You are viewing a plain text version of this content. The canonical link for it is here.

Posted to user@lucenenet.apache.org by Patrick Burrows <pb...@gmail.com> on 2007/05/18 01:30:35 UTC

Handling Duplicates

Is there anything built into DotLucene that will handle duplicate entries?
While I am going to do my best to make sure there are no duplicates, there
may be a case where I am unsure if a transaction completed (such as a disk
full situation, maybe) and I might want to re-add a certain number of items
just to make sure they are in there.

If there isn't something built in, is there a strategy others have used to
handle this?

Thanks.

Re: Handling Duplicates

Posted by Michael Garski <mg...@mac.com>.

Patrick,

I've had to do something very similar, and you have a couple of options:

1. If the 'popularity' value is stored in a database, you can look up  
those values after performing your search against the index and then  
sort.

2. Continually update the index to reflect the most recent  
'popularity' value and then perform a custom sort during your search.

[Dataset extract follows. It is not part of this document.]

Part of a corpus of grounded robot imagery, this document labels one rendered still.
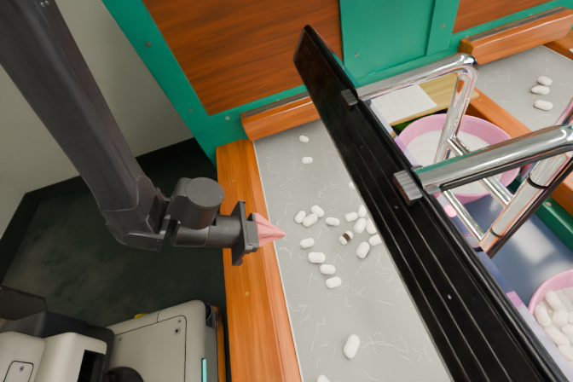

For my application, #2 is what we fond to be most efficient.

Michael


On May 18, 2007, at 4:48 AM, Patrick Burrows wrote:

> Thanks guys. I'll try it out.
>
> My next question is going to be about ranking the results of my  
> searches
> based on information that is not in the index (popularity, for  
> instance,
> which might change hourly). Is there some reading I can do on the  
> subject
> before I start asking questions?
>
>
> On 5/17/07, Dave <da...@yahoo.com> wrote:
>>
>> Patrick,
>>
>> I also have to deal with the issue of duplicate
>> entries and I've found the use of the
>> IndexReader.TermDocs(Term) function invaluable toward
>> this goal. It was far easier function to use than
>> IndexSearcher.Search, which in my experience has
>> sometimes returned unexpected results, though I blame
>> the Analyzer I was using more than the IndexSearcher
>> itself. Of course, as Michael stated, this is only a
>> viable option if your documents have a field with a
>> unique id.
>>
>> Sincerely,
>> Dave
>> --- Michael Garski <mg...@mac.com> wrote:
>>
>> > Patrick,
>> >
>> > There is nothing built into Lucene to ensure that a
>> > given document is
>> > only in the index once, it is up to your application
>> > to provide that
>> > logic.  If I need to ensure that I do not add a
>> > document to the index
>> > that is already present, I first perform a search
>> > against a field that
>> > is used to denote a unique document, such as an
>> > integer id.
>> >
>> > Michael
>> >
>> > Patrick Burrows wrote:
>> > > Is there anything built into DotLucene that will
>> > handle duplicate
>> > > entries?
>> > > While I am going to do my best to make sure there
>> > are no duplicates,
>> > > there
>> > > may be a case where I am unsure if a transaction
>> > completed (such as a
>> > > disk
>> > > full situation, maybe) and I might want to re-add
>> > a certain number of
>> > > items
>> > > just to make sure they are in there.
>> > >
>> > > If there isn't something built in, is there a
>> > strategy others have
>> > > used to
>> > > handle this?
>> > >
>> > > Thanks.
>> > >
>> >
>> >
>>
>>
>>
>>
>> _____________________________________________________________________ 
>> _______________Choose
>> the right car based on your needs.  Check out Yahoo! Autos new Car  
>> Finder
>> tool.
>> http://autos.yahoo.com/carfinder/
>>
>
>
>
> -- 
> -
> P

Re: Handling Duplicates

Posted by Patrick Burrows <pb...@gmail.com>.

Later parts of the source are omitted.